3,麻醉前,要了解病人的一般状况,心肺功能,和麻醉师一起评估是否能接受麻醉检查,防止发生麻醉意外。麻醉过程中,要注意监测血压,氧饱和度和脉搏。我们曾遇到一病人,麻醉后,出现不明原因氧饱和度下降,后停止检查,追问病人,有冠心病史。也曾遇到一例喉痉挛的病人,经抢救后,好转,追问病人,有哮喘病史。

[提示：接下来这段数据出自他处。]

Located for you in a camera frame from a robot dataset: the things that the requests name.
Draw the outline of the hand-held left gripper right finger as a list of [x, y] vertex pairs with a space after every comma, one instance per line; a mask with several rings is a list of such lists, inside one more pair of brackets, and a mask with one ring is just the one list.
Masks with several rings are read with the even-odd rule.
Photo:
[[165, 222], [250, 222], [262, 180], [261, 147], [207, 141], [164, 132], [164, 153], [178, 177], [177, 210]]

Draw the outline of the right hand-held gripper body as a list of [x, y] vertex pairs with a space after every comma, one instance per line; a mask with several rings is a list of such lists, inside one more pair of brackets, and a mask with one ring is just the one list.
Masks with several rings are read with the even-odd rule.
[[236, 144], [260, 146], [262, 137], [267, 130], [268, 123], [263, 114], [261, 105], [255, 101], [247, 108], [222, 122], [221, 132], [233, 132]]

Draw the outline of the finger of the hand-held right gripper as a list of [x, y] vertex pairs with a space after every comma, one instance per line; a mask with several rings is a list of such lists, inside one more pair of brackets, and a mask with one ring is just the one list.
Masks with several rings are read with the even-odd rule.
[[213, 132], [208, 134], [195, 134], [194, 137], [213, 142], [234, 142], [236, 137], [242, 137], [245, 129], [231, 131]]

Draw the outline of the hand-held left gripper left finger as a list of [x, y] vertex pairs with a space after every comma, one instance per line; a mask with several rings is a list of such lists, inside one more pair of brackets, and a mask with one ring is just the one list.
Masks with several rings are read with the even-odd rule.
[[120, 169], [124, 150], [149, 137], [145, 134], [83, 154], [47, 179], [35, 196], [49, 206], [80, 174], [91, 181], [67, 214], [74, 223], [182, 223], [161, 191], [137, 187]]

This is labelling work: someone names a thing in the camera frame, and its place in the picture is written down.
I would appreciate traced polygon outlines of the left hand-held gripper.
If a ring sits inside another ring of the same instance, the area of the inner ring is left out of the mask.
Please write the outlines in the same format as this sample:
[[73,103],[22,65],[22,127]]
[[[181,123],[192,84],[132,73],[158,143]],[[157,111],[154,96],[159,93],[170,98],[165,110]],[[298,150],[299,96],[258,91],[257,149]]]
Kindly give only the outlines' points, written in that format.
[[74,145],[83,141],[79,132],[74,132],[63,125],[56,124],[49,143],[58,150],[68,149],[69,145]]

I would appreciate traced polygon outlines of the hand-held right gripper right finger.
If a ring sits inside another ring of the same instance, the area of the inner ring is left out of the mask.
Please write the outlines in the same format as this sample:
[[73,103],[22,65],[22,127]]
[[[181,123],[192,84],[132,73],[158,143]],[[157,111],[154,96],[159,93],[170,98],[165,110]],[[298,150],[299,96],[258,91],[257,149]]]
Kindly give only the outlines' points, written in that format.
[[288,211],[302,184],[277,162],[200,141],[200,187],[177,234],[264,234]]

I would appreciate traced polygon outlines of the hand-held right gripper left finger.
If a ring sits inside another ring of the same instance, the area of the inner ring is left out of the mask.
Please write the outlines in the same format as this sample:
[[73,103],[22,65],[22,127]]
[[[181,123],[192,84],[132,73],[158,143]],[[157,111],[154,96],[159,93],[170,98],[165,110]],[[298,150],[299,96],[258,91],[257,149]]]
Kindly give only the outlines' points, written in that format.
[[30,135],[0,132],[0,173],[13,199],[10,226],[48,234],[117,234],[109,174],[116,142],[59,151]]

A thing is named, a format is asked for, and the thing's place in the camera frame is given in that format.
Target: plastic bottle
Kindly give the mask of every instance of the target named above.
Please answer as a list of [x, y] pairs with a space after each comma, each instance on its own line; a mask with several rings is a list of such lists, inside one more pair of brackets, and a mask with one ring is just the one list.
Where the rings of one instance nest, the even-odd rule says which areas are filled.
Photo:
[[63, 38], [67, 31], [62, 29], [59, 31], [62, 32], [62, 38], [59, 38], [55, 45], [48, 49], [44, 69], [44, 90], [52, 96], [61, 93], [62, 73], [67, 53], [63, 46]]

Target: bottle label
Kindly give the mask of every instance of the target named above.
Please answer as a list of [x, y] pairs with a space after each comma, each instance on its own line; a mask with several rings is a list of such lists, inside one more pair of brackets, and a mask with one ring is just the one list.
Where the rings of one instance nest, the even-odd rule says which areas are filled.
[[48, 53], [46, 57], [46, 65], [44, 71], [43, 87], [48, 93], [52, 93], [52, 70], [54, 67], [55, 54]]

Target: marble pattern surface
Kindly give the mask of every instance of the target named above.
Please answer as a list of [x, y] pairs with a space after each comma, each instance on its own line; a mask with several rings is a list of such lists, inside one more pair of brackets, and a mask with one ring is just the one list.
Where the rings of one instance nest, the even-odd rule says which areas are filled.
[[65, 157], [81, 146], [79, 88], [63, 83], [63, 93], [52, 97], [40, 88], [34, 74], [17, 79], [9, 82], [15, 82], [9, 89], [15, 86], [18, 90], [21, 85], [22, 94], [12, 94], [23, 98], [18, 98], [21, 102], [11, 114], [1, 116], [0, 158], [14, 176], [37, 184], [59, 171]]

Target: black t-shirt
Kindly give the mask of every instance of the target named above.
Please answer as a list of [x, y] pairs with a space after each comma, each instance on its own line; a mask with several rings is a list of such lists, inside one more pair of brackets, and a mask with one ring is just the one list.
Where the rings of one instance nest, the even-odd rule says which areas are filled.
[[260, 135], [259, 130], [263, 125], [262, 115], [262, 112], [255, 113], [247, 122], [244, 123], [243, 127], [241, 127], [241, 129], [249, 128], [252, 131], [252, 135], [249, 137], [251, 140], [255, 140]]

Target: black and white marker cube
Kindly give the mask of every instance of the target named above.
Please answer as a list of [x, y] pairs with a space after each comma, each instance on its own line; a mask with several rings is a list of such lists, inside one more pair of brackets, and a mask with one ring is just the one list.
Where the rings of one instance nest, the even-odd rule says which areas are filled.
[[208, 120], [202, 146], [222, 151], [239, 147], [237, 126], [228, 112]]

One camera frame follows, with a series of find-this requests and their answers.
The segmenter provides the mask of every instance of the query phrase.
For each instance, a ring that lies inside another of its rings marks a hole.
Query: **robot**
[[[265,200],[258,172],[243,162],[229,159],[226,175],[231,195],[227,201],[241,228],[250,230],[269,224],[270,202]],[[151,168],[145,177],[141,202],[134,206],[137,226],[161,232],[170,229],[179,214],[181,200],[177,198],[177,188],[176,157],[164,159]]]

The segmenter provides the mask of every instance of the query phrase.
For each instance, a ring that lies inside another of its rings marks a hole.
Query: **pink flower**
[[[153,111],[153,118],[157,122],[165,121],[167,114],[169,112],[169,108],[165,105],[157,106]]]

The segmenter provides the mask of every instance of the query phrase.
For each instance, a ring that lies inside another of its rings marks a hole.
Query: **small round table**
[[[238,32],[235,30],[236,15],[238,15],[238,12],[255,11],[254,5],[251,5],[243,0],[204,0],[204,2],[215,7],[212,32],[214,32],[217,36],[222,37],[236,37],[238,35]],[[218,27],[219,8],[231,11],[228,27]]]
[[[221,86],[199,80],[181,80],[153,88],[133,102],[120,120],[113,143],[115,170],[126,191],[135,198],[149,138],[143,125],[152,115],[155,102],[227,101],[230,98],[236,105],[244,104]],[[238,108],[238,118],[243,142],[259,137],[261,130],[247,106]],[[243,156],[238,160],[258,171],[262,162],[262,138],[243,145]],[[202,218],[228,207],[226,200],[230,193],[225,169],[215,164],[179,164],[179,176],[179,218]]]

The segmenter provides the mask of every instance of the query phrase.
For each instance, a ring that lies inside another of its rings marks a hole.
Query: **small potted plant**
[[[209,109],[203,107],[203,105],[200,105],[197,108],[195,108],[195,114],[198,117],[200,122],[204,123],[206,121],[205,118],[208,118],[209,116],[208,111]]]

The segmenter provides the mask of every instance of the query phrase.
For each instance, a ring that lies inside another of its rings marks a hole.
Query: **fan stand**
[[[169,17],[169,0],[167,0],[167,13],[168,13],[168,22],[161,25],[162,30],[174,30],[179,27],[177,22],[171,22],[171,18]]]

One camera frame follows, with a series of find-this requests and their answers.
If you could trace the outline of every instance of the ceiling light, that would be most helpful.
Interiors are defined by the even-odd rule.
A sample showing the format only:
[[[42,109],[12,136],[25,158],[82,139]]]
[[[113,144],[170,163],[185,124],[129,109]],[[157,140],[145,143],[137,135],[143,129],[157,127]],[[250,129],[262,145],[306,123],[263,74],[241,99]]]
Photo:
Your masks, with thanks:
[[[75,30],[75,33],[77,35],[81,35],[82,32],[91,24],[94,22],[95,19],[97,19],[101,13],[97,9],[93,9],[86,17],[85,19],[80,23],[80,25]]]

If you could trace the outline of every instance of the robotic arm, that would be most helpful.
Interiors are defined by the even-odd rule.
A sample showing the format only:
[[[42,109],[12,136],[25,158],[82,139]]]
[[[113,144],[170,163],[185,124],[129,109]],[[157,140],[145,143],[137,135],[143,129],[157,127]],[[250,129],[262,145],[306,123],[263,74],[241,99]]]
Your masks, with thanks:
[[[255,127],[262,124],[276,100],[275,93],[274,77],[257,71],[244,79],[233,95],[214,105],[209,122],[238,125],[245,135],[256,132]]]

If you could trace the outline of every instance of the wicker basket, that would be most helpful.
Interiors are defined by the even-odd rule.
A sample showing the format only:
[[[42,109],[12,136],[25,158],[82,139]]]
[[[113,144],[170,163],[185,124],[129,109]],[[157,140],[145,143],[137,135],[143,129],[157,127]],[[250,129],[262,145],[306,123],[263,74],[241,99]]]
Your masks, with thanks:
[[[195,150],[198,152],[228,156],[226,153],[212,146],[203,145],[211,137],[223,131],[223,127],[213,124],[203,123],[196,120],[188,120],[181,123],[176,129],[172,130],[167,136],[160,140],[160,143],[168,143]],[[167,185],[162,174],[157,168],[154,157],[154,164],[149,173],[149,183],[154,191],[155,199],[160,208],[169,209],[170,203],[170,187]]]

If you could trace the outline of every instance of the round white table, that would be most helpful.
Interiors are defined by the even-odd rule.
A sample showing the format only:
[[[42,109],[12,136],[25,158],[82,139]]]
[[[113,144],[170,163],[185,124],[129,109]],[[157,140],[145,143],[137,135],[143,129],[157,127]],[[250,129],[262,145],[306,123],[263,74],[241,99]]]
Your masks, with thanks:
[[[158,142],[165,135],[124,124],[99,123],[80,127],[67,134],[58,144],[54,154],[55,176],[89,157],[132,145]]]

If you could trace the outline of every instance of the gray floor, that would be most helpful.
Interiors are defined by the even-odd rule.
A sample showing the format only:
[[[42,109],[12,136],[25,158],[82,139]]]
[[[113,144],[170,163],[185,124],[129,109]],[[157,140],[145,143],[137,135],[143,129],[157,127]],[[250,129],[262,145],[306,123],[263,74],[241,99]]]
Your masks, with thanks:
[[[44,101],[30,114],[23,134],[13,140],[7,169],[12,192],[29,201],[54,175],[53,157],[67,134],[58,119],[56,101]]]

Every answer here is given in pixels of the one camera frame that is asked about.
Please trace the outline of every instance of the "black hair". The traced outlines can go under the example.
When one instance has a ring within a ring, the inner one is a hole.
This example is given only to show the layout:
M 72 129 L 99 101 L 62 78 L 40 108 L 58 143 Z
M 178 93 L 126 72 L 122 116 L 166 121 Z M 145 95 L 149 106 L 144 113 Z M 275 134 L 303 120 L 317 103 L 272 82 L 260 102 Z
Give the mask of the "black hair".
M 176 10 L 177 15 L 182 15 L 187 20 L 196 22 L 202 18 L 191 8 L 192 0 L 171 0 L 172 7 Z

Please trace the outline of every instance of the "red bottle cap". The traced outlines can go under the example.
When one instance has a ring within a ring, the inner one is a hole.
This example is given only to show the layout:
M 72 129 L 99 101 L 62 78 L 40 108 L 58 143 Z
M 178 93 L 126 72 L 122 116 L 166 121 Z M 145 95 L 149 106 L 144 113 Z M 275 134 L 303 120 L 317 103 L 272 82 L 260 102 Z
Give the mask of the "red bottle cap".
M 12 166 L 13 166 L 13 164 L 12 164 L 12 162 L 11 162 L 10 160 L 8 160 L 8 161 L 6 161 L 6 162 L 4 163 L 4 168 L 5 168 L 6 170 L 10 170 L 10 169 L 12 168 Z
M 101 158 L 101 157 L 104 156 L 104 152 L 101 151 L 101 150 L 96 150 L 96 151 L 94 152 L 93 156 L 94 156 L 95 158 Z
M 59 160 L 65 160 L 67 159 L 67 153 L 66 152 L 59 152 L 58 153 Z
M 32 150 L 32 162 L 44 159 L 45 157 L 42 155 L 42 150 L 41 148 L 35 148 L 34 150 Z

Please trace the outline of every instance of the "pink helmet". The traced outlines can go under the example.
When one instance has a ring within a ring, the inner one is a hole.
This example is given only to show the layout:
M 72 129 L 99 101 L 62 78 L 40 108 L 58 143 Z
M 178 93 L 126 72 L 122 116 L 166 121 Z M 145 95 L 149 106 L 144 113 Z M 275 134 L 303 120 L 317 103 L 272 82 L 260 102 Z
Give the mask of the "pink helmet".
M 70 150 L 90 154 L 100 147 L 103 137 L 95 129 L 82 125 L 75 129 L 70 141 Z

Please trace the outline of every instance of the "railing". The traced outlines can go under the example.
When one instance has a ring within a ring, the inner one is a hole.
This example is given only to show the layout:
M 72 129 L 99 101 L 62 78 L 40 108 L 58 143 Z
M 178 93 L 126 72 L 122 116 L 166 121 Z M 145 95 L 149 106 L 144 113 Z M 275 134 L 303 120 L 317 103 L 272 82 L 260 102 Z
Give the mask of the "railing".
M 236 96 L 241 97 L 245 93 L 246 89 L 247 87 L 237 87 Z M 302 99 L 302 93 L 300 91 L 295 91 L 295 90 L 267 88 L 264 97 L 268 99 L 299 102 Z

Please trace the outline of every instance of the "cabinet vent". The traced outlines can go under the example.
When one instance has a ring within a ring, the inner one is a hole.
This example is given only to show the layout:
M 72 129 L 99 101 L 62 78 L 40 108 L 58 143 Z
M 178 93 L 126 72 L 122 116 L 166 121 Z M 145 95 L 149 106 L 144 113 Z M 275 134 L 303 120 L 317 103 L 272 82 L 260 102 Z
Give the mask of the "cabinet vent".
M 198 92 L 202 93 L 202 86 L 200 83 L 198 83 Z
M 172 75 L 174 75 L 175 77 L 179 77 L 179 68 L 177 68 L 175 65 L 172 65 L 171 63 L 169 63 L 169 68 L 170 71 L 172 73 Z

4,检查完毕后,嘱病人观察15分钟,2小时内不能开车。



十七、今年初碰到一个病人,五十多岁男性,因黑便来看病,胃镜检查提示:十二指肠球部,降部多发的浅溃疡,后来吃抑酸药效果不是很好,行手术治疗,术中见十二指肠段比较僵硬,行胃大切,术后标本送病理后提示:胃黏膜相关淋巴瘤(Malt),下切缘阳性(说明手术是不成功的,我们县级医院外科就这水平没办法,后来病人怎样了不知晓)。这个病人给我的教训是:胃镜下看到多发溃疡,我们诊断不能单单只想到消化溃疡病这么简单,往往溃疡下面隐藏着更复杂的疾病,比如淋巴瘤,要知道淋巴瘤发病率是仅次于胃癌的恶性疾病,我们的做法是好建议患者到上级医院行超声内镜检查,起码报告单上要这样写。